Palmer was wrong in his provocation, not only morally. After all, in the
pandemic, strict prevention measures are ultimately the least harmful way for
the economy, in rich countries and elsewhere.
*Article published in German on 25. May @Makronom: https://makronom.de/boris-palmer-kostet-der-lockdown-kinder-in-aermeren-laendern-das-leben-36045
[1] Mind you, the
term "lockdown" has not applied to Germany in the corona crisis so
far. Germany does not have a lockdown, but contact restrictions and school
closures. The Blavatnik
School Covid Stringency Index, a
composite of 13 individual indicators (e.g. curfews, stops of public transport,
closures of restaurants, schools and stadiums) has always been well below the
levels of the top stringent Italy, Spain and France.
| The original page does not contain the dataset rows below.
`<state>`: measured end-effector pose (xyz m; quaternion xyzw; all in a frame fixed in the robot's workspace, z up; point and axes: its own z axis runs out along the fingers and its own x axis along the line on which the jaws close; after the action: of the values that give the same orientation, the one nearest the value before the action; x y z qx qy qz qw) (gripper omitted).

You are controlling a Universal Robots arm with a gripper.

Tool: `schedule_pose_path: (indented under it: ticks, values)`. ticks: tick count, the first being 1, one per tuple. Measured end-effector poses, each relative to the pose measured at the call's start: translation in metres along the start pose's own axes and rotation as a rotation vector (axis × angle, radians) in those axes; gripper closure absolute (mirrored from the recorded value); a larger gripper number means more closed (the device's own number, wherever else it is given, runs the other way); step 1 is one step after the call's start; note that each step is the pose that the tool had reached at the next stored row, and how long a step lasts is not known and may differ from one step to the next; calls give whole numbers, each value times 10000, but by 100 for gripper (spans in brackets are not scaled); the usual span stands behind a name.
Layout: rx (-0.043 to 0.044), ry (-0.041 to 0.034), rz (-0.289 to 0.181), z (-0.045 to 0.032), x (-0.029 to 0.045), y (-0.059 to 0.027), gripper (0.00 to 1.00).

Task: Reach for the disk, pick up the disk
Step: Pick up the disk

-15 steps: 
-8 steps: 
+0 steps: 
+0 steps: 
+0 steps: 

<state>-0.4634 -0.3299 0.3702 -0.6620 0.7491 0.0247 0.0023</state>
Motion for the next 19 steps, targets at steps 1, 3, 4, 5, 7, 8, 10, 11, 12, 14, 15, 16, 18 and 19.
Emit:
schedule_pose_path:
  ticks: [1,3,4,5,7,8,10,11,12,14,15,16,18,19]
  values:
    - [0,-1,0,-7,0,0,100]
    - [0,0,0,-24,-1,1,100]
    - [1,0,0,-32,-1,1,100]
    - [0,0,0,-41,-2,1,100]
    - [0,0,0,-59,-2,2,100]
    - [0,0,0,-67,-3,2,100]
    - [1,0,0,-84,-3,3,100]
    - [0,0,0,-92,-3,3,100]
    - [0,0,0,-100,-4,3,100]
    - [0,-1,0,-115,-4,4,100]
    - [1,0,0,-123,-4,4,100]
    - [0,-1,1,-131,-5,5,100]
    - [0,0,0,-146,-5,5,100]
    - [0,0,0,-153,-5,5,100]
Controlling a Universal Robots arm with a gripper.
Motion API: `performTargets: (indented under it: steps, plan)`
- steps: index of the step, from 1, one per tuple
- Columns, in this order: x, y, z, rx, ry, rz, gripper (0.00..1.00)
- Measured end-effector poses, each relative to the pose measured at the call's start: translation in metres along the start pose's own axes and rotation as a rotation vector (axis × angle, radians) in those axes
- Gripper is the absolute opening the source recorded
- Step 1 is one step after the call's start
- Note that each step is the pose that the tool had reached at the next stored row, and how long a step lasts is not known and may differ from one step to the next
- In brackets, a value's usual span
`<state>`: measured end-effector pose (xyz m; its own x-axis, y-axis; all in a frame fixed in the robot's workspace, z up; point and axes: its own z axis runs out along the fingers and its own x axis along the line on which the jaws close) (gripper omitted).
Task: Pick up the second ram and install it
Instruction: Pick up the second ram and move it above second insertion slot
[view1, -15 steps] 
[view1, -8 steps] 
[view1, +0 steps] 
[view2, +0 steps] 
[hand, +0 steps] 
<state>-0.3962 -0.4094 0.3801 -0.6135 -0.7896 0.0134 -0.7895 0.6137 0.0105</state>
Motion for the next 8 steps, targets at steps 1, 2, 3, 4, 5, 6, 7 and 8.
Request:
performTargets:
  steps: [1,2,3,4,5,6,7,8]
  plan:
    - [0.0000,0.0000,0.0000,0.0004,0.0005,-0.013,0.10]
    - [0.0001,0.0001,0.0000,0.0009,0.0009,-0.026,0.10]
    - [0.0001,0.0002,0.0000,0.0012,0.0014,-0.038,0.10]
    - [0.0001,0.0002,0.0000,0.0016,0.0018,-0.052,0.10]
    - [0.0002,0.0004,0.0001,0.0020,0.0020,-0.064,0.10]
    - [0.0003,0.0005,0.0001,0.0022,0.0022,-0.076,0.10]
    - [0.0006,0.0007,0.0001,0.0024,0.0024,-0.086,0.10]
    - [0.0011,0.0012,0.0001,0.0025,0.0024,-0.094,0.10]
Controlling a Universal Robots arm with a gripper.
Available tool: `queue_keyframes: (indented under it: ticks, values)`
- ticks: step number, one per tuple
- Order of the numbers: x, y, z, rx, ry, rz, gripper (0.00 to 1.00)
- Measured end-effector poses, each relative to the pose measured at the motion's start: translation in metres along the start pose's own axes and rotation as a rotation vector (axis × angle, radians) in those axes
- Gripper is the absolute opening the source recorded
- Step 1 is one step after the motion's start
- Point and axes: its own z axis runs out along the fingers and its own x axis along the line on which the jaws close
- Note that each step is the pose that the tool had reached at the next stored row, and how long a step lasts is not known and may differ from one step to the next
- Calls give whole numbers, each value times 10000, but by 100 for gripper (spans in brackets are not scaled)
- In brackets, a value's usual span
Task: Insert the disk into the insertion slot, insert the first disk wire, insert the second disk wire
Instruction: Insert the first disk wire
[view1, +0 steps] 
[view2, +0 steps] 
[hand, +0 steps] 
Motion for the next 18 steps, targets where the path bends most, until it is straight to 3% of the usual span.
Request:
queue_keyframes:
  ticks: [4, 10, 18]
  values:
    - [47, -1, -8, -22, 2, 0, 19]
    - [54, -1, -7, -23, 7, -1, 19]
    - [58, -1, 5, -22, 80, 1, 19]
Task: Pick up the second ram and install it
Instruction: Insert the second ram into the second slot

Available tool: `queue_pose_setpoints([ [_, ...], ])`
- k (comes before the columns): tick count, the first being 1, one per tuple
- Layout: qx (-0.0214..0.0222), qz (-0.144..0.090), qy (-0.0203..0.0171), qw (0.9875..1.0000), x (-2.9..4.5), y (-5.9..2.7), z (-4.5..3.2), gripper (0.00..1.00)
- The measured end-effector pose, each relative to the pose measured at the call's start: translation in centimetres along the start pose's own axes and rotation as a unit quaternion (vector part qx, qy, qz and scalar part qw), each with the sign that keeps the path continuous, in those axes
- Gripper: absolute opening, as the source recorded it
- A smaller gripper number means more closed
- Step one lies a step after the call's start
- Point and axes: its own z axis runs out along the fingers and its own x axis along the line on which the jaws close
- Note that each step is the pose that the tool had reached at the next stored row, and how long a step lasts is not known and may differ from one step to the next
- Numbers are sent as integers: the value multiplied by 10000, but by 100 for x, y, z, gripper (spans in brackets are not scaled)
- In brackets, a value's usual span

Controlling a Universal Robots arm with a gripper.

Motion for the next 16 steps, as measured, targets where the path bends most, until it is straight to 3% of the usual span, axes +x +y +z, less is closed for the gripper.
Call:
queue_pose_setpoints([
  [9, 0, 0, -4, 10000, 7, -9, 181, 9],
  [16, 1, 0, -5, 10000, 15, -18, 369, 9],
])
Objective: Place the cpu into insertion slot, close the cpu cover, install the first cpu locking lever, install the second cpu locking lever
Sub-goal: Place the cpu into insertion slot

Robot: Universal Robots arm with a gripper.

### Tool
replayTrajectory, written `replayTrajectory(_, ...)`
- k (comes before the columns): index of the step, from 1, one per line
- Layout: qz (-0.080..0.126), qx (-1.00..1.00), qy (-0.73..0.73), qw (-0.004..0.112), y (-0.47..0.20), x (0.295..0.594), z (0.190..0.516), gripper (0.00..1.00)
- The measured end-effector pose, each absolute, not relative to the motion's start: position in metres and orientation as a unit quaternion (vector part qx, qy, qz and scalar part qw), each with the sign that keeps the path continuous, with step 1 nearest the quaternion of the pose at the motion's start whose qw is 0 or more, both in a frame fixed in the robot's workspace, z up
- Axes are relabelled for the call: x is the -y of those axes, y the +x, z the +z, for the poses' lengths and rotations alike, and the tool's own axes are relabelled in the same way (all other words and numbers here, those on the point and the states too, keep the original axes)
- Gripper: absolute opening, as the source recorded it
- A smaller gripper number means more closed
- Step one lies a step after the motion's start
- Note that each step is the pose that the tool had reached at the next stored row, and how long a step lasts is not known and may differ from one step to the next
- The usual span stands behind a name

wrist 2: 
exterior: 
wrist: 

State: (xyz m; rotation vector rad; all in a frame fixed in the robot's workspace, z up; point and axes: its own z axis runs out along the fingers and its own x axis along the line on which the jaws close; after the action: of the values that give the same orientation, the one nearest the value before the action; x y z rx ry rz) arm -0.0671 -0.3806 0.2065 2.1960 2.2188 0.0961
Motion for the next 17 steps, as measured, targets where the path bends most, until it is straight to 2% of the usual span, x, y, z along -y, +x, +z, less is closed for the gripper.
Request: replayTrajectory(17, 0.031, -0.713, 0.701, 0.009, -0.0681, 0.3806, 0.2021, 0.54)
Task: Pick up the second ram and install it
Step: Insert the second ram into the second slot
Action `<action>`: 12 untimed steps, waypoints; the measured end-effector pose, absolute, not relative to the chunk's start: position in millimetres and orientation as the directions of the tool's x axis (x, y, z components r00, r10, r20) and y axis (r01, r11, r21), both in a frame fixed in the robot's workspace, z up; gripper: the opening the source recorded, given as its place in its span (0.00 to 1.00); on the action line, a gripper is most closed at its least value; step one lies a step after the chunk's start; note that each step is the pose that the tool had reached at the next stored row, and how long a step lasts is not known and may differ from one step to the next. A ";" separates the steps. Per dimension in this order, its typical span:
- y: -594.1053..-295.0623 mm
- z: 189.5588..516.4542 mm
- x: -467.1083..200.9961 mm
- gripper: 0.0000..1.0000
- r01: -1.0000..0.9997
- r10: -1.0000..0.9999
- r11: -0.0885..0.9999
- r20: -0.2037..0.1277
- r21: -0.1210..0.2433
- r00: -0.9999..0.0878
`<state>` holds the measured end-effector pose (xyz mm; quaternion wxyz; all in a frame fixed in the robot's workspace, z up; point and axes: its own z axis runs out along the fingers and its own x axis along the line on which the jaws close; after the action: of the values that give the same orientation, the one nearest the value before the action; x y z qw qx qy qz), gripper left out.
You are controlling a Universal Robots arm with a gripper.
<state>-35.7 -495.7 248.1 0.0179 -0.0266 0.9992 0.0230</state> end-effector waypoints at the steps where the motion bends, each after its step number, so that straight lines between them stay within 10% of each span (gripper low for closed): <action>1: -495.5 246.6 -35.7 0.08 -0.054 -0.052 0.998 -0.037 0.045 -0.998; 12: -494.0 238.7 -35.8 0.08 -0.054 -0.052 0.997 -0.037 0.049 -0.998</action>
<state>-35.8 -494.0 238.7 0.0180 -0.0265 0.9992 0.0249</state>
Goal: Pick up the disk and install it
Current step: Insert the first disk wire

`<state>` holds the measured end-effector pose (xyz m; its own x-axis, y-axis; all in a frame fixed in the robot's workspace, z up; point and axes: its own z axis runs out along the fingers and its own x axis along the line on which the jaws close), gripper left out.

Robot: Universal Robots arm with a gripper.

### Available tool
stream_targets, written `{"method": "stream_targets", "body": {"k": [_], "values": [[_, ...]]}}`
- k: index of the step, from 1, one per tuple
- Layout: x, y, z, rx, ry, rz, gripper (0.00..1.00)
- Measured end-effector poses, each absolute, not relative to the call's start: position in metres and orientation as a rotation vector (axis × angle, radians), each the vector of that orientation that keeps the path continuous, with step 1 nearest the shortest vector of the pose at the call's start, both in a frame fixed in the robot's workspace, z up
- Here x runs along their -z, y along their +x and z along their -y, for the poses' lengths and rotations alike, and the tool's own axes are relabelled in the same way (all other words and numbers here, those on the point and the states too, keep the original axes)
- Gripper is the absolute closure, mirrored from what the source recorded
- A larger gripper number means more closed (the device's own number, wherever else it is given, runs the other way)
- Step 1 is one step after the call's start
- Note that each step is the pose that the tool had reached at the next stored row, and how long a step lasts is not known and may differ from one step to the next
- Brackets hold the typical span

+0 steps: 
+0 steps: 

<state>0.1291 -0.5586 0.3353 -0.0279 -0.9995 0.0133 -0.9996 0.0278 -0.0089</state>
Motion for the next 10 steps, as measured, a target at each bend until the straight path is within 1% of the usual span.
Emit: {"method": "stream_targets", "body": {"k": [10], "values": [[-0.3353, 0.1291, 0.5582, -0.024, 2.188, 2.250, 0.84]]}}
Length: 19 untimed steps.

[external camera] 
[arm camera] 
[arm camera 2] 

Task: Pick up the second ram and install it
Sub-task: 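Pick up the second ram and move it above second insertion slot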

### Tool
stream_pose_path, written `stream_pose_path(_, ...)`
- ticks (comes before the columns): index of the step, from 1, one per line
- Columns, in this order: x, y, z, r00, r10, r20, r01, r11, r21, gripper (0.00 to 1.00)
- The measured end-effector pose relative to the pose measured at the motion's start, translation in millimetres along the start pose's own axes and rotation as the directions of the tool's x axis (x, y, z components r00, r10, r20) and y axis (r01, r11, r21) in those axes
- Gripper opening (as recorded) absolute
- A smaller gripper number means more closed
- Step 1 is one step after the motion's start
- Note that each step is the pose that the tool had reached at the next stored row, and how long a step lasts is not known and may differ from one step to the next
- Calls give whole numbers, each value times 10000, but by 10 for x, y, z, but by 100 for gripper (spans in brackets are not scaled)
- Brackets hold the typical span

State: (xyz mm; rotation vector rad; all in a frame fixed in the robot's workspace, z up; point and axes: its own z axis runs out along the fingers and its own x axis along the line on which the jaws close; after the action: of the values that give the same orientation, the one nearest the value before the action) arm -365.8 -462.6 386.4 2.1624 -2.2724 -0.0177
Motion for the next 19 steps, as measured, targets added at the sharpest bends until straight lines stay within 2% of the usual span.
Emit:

[2] Max Roser (2019), Child mortality: achieving the global goal for 2030 would be a
huge achievement – but we are currently far away, Ourworldindata, Oxford U, 23.
April.
[3] Simulations by the Johns Hopkins Bloomberg School of Public
Health have confirmed the importance of the state of health systems for
child mortality in poor countries. Another major determinant is
malnutrition. Cf. The
Lancet, May 12, 2020.
[4] The growth elasticity of
poverty (GEP) is the percentage reduction in the poverty rate (PR) associated
with a percentage change in mean (per capita) income (y): GEP = - (d%PR/d%y).
[5] Note that the poorest
countries' dependence on China for growth has exceeded their dependence on OECD
countries for the past two decades. Cf. Chris Garroway et al. (2012), „The Renminbi and Poor‐country Growth”, The World Economy, Vol. 35.3., S. 273-294.
[6] Augustin K. Fosu (2017), “Growth, inequality, and poverty
reduction in developing countries: Recent global evidence”, Research in Economics, Vol. 17.2, S. 306-336.
[8] Sergio Correia et al. (2020),
“Fight the Pandemic, Save the
Economy: Lessons from the 1918 Flu,” Federal Reserve Bank of New
York Liberty Street Economics, 27. March.